Text + Sketch: Image Compression at Ultra Low Rates
Eric Lei, Yiğit Berkay Uslu, Hamed Hassani, Shirin Saeedi Bidokhti
TL;DR
This work explores ultra-low-rate image compression by repurposing pre-trained text-to-image generators to transmit concise textual prompts, optionally augmented with a spatial sketch. It introduces Prompt Inversion Compression (PIC) and its extension with spatial conditioning (PICS), achieving semantic and perceptual fidelity at rates as low as $0.002-0.013$ bpp without end-to-end training. Through evaluations on standard datasets and comparisons to HiFiC and MS-SSIM-optimized baselines, PIC and especially PICS demonstrate superior rate-perception and rate-distortion performance, highlighting the value of semantic-driven transmission and structural guidance. The findings suggest practical pathways for high-quality, ultra-efficient image compression using language and lightweight side information, with future work including human studies to assess subjective satisfaction.
Abstract
Recent advances in text-to-image generative models provide the ability to generate high-quality images from short text descriptions. These foundation models, when pre-trained on billion-scale datasets, are effective for various downstream tasks with little or no further training. A natural question to ask is how such models may be adapted for image compression.

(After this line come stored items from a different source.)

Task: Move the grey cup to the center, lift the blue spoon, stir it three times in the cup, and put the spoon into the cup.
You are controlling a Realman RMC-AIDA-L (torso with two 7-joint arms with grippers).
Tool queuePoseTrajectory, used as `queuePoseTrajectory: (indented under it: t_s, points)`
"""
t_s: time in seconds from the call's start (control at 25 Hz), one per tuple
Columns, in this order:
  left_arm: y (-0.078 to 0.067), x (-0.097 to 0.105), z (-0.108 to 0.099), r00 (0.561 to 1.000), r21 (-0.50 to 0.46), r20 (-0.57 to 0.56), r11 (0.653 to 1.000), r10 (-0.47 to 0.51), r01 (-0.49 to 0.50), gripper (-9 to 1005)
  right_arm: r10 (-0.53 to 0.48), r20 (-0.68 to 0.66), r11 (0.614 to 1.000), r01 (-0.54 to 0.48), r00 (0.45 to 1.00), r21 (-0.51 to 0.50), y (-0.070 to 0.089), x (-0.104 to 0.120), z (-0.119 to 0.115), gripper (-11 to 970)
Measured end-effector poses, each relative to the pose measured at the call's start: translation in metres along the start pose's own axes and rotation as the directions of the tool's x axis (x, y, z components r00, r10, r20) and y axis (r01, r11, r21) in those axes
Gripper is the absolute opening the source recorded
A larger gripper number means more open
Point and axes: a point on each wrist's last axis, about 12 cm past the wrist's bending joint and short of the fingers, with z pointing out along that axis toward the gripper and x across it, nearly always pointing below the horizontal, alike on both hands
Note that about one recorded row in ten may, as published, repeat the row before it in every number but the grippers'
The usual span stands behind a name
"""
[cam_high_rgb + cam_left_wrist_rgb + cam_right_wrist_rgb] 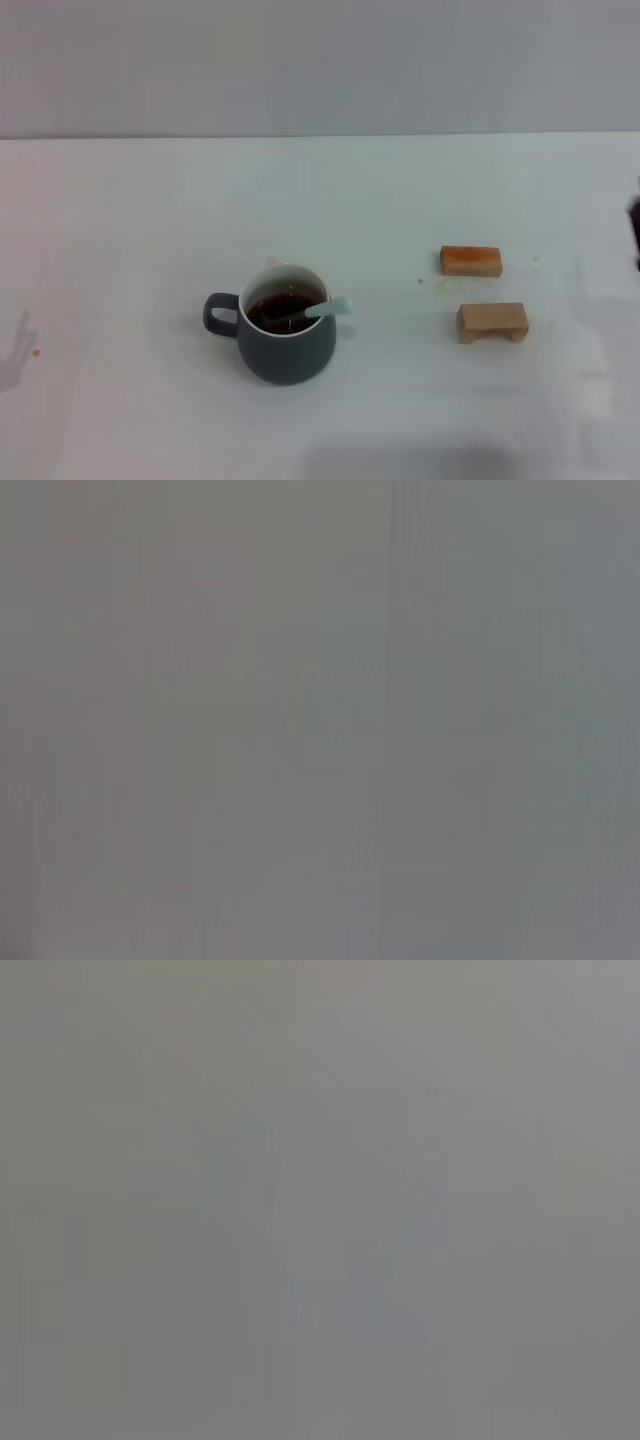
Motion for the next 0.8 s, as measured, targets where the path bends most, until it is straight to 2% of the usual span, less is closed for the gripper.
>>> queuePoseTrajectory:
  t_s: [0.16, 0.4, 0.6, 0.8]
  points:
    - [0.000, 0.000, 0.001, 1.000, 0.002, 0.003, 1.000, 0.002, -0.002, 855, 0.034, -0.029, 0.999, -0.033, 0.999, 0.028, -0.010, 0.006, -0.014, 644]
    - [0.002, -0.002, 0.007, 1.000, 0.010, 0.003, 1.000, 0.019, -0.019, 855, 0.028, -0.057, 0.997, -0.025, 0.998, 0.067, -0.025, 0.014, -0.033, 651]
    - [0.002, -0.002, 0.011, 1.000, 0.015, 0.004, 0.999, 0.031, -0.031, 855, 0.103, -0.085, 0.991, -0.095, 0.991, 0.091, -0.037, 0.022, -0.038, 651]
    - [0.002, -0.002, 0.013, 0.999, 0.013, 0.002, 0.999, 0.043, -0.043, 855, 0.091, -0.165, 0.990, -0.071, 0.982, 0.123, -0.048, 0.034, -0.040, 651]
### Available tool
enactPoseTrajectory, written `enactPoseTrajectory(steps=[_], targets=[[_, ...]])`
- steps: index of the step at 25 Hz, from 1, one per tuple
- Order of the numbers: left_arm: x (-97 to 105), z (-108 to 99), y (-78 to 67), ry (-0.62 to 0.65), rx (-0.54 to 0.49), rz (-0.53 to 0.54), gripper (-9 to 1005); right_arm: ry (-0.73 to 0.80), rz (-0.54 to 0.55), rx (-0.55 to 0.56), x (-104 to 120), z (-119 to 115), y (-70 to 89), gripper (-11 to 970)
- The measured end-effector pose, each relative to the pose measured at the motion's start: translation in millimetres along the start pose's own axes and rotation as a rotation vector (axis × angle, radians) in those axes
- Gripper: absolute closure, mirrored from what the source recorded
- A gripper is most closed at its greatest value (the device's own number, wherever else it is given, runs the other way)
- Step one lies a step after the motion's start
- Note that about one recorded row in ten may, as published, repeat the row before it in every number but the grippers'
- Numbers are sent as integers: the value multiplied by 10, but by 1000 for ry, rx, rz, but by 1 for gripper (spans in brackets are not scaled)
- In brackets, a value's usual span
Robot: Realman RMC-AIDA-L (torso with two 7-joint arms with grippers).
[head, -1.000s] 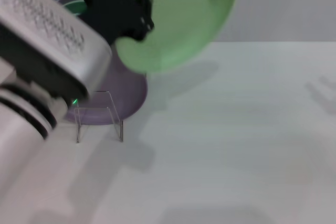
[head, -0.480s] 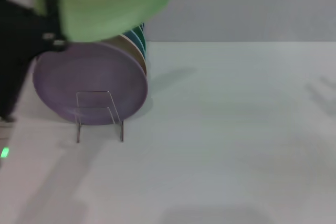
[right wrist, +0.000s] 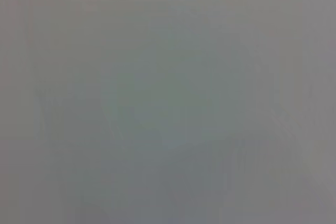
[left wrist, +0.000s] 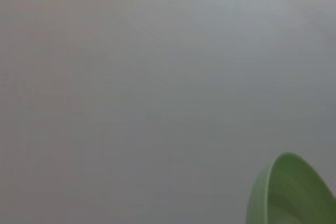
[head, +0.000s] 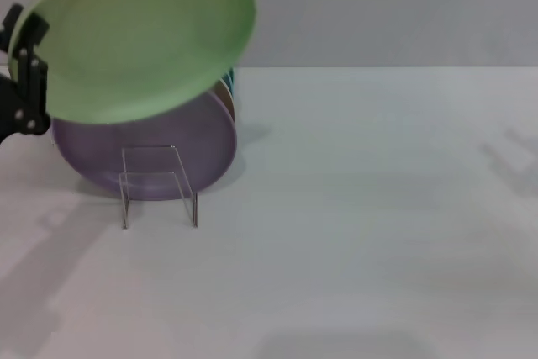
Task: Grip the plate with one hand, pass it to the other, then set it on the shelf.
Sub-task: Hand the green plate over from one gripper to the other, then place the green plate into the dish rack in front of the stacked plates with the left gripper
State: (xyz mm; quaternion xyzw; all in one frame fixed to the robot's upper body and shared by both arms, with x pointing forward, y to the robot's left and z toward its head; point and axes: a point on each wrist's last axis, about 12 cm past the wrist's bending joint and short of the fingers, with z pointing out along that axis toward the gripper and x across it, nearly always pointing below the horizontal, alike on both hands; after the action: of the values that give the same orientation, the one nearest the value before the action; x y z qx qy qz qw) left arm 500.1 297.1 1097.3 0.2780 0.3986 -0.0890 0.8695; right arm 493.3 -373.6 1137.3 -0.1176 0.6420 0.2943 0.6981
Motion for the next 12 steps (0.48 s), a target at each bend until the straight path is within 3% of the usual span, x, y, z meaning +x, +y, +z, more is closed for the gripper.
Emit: enactPoseTrajectory(steps=[7,8,12], targets=[[-12,-65,118,12,92,10,915,1,-2,-23,22,4,33,355],[-4,-78,194,30,158,27,914,0,-9,-31,24,4,42,355],[9,-75,241,41,178,40,914,-7,-39,-68,29,13,89,356]])
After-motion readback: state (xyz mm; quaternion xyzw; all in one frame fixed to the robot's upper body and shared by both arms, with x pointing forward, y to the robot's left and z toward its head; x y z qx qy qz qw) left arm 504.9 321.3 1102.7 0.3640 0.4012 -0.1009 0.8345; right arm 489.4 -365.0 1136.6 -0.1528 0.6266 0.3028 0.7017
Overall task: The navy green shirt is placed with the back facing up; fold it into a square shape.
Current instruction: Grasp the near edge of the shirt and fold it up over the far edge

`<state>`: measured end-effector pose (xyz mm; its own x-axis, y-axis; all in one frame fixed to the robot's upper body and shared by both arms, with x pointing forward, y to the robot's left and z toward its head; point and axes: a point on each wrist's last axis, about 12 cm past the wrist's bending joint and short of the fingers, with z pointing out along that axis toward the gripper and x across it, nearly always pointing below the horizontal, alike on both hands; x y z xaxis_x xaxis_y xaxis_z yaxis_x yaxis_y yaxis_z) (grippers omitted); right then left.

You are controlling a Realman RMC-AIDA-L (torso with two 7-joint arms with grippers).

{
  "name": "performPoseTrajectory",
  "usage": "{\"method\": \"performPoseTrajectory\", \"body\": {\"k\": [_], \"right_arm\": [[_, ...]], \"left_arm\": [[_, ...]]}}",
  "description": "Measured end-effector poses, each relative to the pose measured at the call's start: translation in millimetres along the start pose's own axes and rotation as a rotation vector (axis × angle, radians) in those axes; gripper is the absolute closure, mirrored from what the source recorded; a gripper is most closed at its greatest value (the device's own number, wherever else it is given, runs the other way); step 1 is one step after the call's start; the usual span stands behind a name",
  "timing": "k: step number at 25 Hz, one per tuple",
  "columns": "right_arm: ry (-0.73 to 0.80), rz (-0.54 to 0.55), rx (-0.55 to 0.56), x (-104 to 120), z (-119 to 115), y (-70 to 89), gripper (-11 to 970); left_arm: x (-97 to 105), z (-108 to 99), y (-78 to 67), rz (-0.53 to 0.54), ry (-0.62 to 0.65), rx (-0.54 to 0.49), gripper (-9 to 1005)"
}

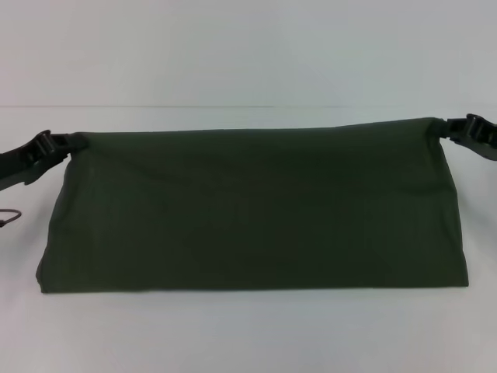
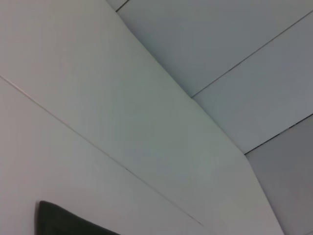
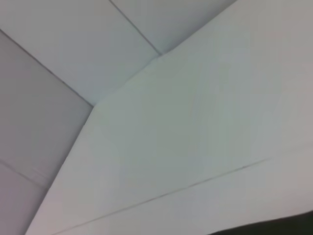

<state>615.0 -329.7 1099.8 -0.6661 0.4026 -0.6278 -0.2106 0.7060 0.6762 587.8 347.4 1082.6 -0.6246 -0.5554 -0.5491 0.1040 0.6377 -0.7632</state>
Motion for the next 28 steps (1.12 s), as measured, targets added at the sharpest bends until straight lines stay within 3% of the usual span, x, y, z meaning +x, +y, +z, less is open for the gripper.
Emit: {"method": "performPoseTrajectory", "body": {"k": [13,28], "right_arm": [[-0.082,-0.093,0.128,10.2,38.8,8.5,855],[-0.152,-0.127,0.184,19.3,53.7,7.8,797]], "left_arm": [[12.9,37.8,-11.2,0.102,-0.077,-0.079,968],[25.7,63.0,-13.0,0.151,-0.177,-0.195,962]]}}
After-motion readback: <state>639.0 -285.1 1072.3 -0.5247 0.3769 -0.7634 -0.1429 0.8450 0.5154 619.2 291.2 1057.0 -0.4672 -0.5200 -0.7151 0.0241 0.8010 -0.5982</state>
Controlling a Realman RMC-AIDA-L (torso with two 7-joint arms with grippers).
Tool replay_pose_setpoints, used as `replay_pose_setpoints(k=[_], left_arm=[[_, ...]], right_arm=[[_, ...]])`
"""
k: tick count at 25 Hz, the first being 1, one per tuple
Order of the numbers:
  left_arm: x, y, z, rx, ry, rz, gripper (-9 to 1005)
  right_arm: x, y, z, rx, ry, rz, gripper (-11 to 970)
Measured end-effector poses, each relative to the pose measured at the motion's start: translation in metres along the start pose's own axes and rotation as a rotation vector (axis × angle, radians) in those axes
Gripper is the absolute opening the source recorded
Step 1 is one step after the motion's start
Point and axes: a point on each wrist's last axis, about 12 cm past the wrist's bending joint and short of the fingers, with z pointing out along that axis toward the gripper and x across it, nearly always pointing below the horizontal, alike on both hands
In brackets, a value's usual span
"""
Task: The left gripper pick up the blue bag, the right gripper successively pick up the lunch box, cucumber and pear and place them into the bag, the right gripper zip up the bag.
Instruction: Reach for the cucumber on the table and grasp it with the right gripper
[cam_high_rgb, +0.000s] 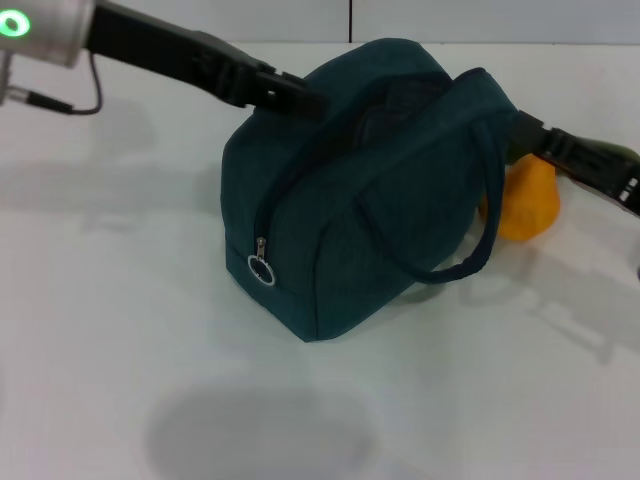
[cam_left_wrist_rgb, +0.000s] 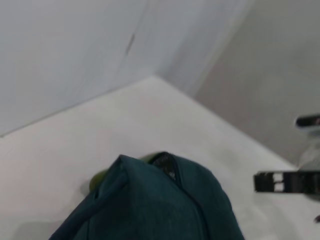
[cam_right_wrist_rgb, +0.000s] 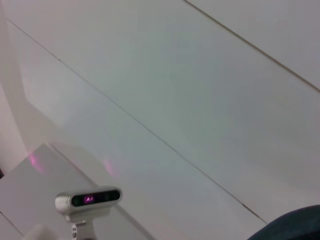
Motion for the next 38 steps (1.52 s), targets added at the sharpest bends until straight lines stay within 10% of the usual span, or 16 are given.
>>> replay_pose_setpoints(k=[18, 32, 38], left_arm=[[-0.052, -0.002, 0.026, -0.139, 0.086, 0.091, 852], [-0.052, 0.012, 0.031, -0.207, 0.176, 0.054, 884], [-0.050, 0.014, 0.037, -0.182, 0.219, 0.038, 669]], right_arm=[[0.014, 0.004, -0.022, 0.022, -0.047, -0.044, 293], [0.015, 0.003, -0.025, 0.040, -0.071, -0.043, 294], [0.014, 0.002, -0.026, 0.053, -0.081, -0.043, 299]])
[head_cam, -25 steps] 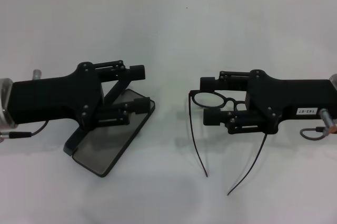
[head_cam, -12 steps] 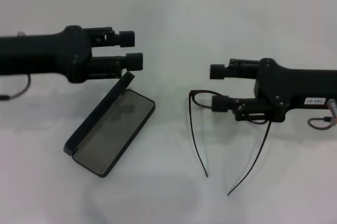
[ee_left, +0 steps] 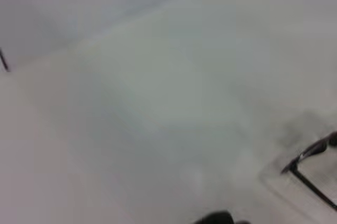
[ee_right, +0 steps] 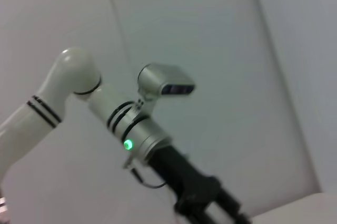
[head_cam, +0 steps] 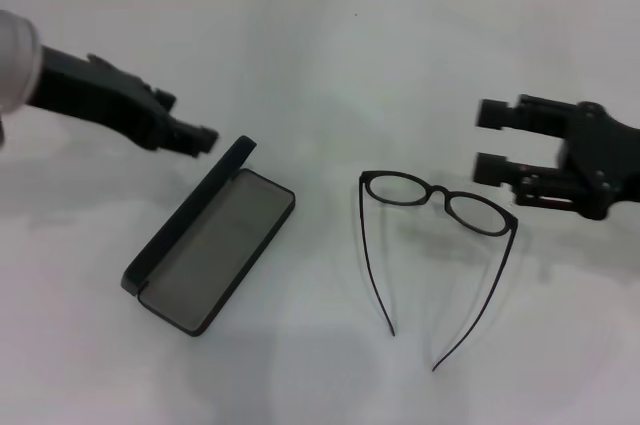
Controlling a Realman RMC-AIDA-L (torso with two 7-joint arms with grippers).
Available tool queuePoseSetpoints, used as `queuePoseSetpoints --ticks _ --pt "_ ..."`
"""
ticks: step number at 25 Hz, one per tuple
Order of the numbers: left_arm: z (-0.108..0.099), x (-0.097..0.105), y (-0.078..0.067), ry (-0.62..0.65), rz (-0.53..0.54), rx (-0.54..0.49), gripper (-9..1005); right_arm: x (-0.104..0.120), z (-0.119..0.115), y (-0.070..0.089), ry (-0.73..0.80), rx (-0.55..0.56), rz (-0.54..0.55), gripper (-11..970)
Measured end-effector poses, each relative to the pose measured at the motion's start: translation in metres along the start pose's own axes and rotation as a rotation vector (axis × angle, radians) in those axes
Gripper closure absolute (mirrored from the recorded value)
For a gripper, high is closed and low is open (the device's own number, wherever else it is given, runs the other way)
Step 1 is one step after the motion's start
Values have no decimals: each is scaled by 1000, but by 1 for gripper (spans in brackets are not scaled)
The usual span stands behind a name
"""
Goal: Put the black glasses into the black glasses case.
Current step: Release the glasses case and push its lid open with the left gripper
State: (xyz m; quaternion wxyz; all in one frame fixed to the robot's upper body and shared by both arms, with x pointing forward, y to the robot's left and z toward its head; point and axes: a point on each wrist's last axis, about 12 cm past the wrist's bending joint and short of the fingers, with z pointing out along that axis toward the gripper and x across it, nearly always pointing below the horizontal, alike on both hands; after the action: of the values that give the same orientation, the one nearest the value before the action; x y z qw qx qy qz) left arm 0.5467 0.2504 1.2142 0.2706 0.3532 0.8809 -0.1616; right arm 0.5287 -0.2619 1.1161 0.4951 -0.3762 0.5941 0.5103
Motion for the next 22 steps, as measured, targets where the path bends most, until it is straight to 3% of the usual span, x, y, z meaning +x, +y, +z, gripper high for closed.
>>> queuePoseSetpoints --ticks 8,14,22 --pt "25 2 -18 122 -21 29 304 6 -37 5 -24 112 9 240" --pt "43 2 -16 196 -38 48 305 8 -37 6 -25 114 13 240" --pt "51 3 -11 236 -30 16 338 7 -33 5 -23 103 11 240"
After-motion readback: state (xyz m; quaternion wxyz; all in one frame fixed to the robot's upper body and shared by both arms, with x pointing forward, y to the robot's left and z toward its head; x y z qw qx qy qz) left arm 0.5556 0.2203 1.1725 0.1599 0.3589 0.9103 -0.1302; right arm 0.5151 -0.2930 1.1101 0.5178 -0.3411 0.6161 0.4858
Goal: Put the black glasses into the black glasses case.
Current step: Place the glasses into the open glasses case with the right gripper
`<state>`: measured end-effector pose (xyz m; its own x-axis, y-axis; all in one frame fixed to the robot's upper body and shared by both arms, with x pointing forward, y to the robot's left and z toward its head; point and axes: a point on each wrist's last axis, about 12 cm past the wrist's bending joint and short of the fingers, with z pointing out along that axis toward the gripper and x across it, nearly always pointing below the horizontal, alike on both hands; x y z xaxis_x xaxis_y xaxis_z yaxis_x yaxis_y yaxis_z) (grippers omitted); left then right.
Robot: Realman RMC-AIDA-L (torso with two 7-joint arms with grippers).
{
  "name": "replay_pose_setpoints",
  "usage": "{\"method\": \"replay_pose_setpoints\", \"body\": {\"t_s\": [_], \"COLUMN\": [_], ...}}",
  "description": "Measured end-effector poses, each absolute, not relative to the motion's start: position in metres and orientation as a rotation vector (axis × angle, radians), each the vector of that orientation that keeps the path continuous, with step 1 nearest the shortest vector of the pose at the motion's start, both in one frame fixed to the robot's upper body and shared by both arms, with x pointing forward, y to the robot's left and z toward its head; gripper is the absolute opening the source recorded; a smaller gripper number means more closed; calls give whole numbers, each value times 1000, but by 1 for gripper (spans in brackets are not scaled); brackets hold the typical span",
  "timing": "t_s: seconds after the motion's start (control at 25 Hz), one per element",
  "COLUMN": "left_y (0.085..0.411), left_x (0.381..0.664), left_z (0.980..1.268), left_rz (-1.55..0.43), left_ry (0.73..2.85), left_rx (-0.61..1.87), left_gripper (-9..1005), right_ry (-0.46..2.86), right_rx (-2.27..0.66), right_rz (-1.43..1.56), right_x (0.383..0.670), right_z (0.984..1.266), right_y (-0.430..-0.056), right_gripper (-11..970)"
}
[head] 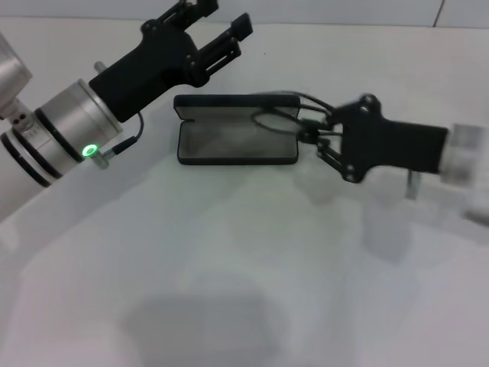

We investigate several techniques in which the pre-trained models can be directly used to implement compression schemes targeting novel low rate regimes. We show how text descriptions can be used in conjunction with side information to generate high-fidelity reconstructions that preserve both semantics and spatial structure of the original. We demonstrate that at very low bit-rates, our method can significantly improve upon learned compressors in terms of perceptual and semantic fidelity, despite no end-to-end training.